If the descriptions of the Mystics’ experiences of hearing voices & whispers, singing, and feeling a warmth running through their body sound familiar, it is because the modern day mystics such as Sarah Young (author of Jesus Calling) et al have said they experienced those exact things too. Satan does not vary his schemes, though a solid Christian is aware of them. (2 Corinthians 2:11).

The RCC had become so remote and distant, so cold and demanding, so corrupt and perverse, that the people didn’t equate the Church with divine solace or a relationship with Jesus at all. They still desired a personal relationship with God, though, because it is in man to worship…something. (Ecclesiastes 3:11).

In Collis’ explanation of the people’s medieval search for God, we read there were those who were interested in Wycliffe’s approach, and there were those who were Mystics or who followed Mystics. As the Bible says, there are the two paths, one leading to perdition and punishment, and the other to Jesus and eternal peace. We can see how the Lord prepared the ground to receive Wycliffe and Hus’ appeals to read the Bible directly in order to know God. We can also see why Mystics (and anchorites and hermits) had become so popular. They filled the roles of fellowship and wisdom the people needed, as wrong-headed as these all were. The Mystics offered a personal religion so different from the incomprehensible rituals and coldness of the Church. It’s no wonder people were drawn to them.

In Margery’s case, pride and vanity had been her besetting sins prior to her demonically led mystical life. In her book she at times mused that she hoped she would become more famous than Julian of Norwich or as well-regarded as a Mystic who had lived in an earlier time, Bridgit of Sweden. She was obsessed with accumulating relics. Relics were the religious items sold at holy sites which purported to be, for example, a splinter from the true cross, John the Baptist’s true finger, a brick from the true home in which Mary lied, Jesus’ actual blood, and so on.

Margery exuded enough holiness to the authorities to have received their blessing and support. She was tried several times for heresy but always found innocent. However, the lay-people were split. Some said she was demon-possessed, others admired her seeming sincerity. And she was sincere, but sincerely misguided. Her fits of crying and constant blunt exhortations to all hearers to straighten up their lives and live right, grated. She was evicted from her traveling group on pilgrimage many times yet these evictions never altered her unteachable spirit to become more introspective.

The Lollards on the other hand were well-regarded by the people. They preached the word, lived simply and honestly, and went about on the true pilgrimage with all love and appeals to win people to Christ. Margery Kempe was definitely a force to be reckoned with.

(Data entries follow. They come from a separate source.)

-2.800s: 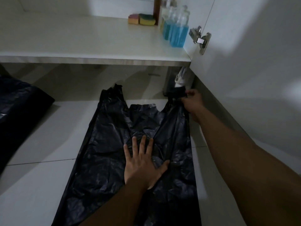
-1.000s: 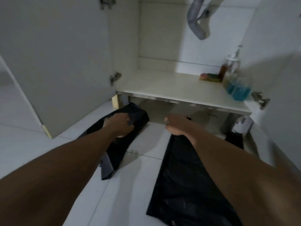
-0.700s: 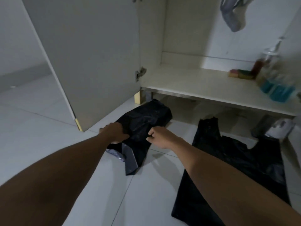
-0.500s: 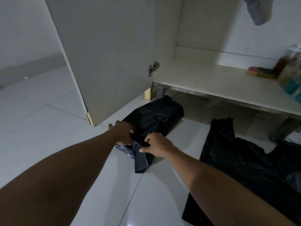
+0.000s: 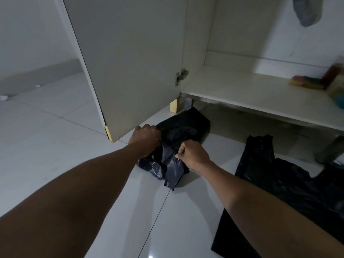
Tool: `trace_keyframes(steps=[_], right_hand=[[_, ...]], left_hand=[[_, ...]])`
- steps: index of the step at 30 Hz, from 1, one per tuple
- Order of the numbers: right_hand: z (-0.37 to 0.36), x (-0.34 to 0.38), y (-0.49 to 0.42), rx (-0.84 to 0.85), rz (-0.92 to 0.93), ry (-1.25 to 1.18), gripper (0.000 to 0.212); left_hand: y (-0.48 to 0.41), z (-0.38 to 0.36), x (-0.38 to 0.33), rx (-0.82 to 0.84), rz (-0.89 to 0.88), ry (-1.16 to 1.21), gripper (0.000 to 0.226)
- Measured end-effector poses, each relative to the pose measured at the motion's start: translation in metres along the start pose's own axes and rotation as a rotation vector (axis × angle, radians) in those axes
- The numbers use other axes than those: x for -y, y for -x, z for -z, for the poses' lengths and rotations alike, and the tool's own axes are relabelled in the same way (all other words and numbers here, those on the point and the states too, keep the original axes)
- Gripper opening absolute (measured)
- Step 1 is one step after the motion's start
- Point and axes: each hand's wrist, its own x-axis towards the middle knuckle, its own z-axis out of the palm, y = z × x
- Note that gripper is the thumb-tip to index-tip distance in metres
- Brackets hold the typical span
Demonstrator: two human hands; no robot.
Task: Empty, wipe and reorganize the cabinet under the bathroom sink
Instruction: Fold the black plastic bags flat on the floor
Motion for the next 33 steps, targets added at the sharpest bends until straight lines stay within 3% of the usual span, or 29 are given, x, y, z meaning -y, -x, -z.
trace_keyframes(steps=[2,9,15,18,21,23,24,26,28,31,33], right_hand=[[0.012,-0.003,-0.002,-0.011,0.011,-0.005,0.012],[0.056,-0.003,-0.001,-0.012,0.017,0.024,0.017],[0.096,0.012,0.008,-0.229,0.059,-0.26,0.008],[0.11,0.017,0.017,-0.123,0.114,-0.529,0.033],[0.127,0.019,0.029,-0.216,0.112,-0.556,0.049],[0.137,0.015,0.037,-0.23,0.055,-0.565,0.043],[0.142,0.014,0.042,-0.155,0.022,-0.579,0.043],[0.145,0.014,0.053,0.065,-0.045,-0.551,0.069],[0.145,0.013,0.06,0.159,-0.086,-0.507,0.088],[0.155,0.018,0.068,0.106,-0.038,-0.56,0.071],[0.164,0.019,0.071,0.14,-0.058,-0.605,0.079]], left_hand=[[-0.003,0.01,-0.003,-0.037,0.006,0.017,0.007],[-0.006,0.044,-0.006,-0.085,-0.067,0.139,0.019],[-0.001,0.086,-0.021,-0.296,0.041,0.234,0.012],[0.001,0.106,-0.032,-0.403,0.142,0.353,0.02],[0.002,0.125,-0.044,-0.44,0.315,0.484,0.027],[0.001,0.139,-0.049,-0.495,0.455,0.612,0.028],[-0.001,0.145,-0.05,-0.522,0.515,0.69,0.027],[-0.003,0.157,-0.053,-0.574,0.589,0.862,0.025],[-0.007,0.167,-0.059,-0.645,0.611,1.055,0.023],[-0.014,0.182,-0.07,-0.659,0.665,1.48,0.02],[-0.018,0.194,-0.082,-0.595,0.63,1.818,0.021]])
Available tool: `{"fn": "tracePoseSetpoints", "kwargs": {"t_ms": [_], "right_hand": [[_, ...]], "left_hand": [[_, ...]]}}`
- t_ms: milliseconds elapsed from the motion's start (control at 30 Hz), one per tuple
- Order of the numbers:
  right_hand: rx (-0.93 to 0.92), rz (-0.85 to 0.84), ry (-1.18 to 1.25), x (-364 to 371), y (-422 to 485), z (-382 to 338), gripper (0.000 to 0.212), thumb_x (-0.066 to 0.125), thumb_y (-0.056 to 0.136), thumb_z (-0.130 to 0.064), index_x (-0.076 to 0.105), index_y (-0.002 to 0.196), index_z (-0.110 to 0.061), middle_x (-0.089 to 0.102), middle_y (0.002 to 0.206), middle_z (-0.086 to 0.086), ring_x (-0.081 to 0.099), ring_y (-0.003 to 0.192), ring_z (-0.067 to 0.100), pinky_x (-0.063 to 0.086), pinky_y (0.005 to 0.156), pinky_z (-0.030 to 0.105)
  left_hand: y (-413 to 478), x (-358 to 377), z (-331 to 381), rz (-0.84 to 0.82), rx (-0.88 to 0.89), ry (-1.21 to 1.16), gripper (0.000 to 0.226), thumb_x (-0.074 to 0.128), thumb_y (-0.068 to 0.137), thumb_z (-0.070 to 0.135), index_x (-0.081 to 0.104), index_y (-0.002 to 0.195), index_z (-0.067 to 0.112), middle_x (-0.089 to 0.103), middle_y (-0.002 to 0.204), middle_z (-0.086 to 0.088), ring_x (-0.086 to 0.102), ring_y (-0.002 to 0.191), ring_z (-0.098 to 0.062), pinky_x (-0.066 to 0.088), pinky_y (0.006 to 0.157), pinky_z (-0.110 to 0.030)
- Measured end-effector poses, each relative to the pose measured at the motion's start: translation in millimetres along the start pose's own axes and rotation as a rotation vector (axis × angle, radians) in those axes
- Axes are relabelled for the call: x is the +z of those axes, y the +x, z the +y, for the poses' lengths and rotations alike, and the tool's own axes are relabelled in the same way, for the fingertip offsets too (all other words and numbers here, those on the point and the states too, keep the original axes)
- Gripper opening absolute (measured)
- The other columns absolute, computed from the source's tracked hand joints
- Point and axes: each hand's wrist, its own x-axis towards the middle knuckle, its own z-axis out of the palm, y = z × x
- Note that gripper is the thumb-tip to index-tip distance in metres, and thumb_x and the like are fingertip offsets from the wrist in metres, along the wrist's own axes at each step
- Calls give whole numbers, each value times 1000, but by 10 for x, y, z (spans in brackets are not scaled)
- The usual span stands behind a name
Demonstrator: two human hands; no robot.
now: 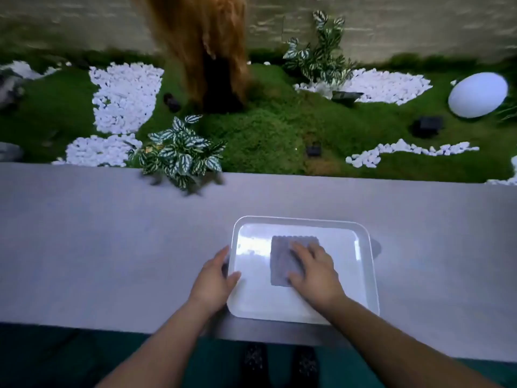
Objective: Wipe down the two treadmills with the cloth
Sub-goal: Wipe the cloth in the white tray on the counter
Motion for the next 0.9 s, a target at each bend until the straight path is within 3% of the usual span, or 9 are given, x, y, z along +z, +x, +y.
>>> {"fn": "tracePoseSetpoints", "kwargs": {"t_ms": [167,333,500,600,667,800,900], "right_hand": [[39,-36,-245,320,298,-62,83,59,75,-54,13,143,-47,13,151,3,19,138,31,42,98,50],[13,-21,-393,423,361,32,88,67,75,-51,14,144,-45,20,142,6,24,129,32,49,85,44],[56,-173,-108,412,418,128,59,48,83,-49,24,136,-36,48,110,8,56,101,30,48,88,33],[115,-182,44,192,268,42,44,55,78,-37,52,119,-22,60,99,6,60,84,21,46,70,26],[99,-110,136,-24,91,-90,30,60,74,-37,57,100,-23,62,93,4,59,73,15,43,59,25],[98,37,285,-548,-370,-429,12,62,76,-32,53,82,-28,54,86,-3,54,84,14,36,59,21],[101,60,361,-904,-687,-632,13,62,73,-36,52,77,-28,57,81,-7,52,94,17,37,62,20]], "left_hand": [[167,120,-49,-46,4,136,69,60,89,30,26,149,30,48,134,-1,50,119,-19,40,96,-28],[108,137,-51,-30,15,98,68,59,89,27,25,147,37,46,130,1,52,113,-18,38,89,-24],[92,83,-80,-70,-27,41,50,58,86,26,43,133,39,56,123,9,53,111,-14,43,87,-27],[0,-31,-4,-76,-52,19,33,60,86,26,55,118,31,59,113,4,58,102,-15,45,85,-27],[-119,-165,94,-53,-76,-18,40,61,87,26,53,127,25,56,118,2,56,97,-10,41,86,-22],[-494,-567,357,11,-50,-104,39,63,88,25,56,126,22,58,109,6,54,95,-11,39,84,-21],[-778,-859,517,49,-19,-191,29,62,88,24,60,117,26,61,97,13,57,85,-11,45,83,-26]]}}
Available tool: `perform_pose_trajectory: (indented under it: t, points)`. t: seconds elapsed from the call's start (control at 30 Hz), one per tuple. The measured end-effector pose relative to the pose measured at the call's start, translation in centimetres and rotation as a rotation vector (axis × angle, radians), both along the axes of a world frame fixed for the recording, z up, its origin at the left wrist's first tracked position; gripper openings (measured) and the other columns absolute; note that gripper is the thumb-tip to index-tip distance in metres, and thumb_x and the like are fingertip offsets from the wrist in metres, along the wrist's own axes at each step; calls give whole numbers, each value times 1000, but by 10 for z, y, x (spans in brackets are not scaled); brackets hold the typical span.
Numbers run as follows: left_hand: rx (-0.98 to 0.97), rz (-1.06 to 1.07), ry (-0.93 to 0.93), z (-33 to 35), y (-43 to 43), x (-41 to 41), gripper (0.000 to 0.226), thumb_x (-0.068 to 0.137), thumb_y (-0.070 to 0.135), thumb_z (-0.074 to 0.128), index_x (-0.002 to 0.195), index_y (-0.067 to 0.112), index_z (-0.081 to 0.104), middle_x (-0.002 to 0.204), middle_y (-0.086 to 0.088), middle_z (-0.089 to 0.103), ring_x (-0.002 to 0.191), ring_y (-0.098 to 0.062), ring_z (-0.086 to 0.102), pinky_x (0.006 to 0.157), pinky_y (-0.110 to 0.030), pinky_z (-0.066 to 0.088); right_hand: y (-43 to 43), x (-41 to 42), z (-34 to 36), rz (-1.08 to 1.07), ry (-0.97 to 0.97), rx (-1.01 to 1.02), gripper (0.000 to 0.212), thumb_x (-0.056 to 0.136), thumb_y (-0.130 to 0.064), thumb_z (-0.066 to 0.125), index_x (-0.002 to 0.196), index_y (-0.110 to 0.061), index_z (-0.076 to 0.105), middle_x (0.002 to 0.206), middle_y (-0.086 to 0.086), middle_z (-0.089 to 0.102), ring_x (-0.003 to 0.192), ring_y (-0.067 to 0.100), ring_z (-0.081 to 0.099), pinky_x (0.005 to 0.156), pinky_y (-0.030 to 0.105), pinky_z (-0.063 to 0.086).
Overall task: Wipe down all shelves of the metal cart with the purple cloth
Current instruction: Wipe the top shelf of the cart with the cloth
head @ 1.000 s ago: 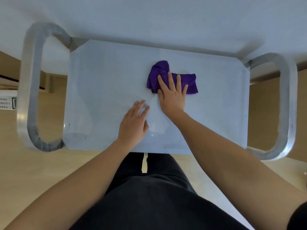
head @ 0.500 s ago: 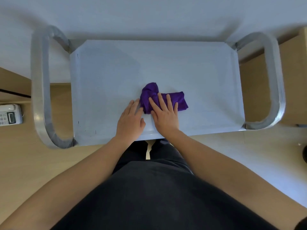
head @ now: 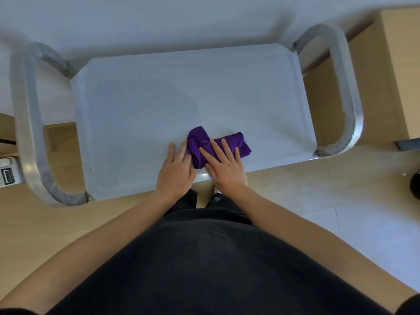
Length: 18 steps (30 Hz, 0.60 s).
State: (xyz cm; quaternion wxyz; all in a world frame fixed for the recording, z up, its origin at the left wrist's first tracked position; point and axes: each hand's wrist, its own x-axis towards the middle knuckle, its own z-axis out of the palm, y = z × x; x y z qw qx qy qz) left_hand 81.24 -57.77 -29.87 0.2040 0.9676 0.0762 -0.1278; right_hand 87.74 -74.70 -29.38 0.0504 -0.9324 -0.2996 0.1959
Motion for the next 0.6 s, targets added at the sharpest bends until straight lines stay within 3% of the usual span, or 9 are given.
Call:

She was loud, noisy, rebellious to the true Christ, intrepid, fearless, and most likely totally shocked when she died at a healthy old age (unusual for medieval times) and faced the true Christ.

Aside from learning of the ripe ground onto which Wycliffe and Hus’ blood spilled in their effort to bring God’s word to the people, I learned just how persevering the devil is in getting someone to believe they are truly saved and then gets them to move mountains. Margery was an anti-Lydia, and anti-Dorcas. She accomplished much for satan’s kingdom, turning the lives of all she encountered upside down. If we who have the Spirit in us were half as single-minded and dedicated to the true cause as Margery was to her false cause, we would all turn our worlds upside down.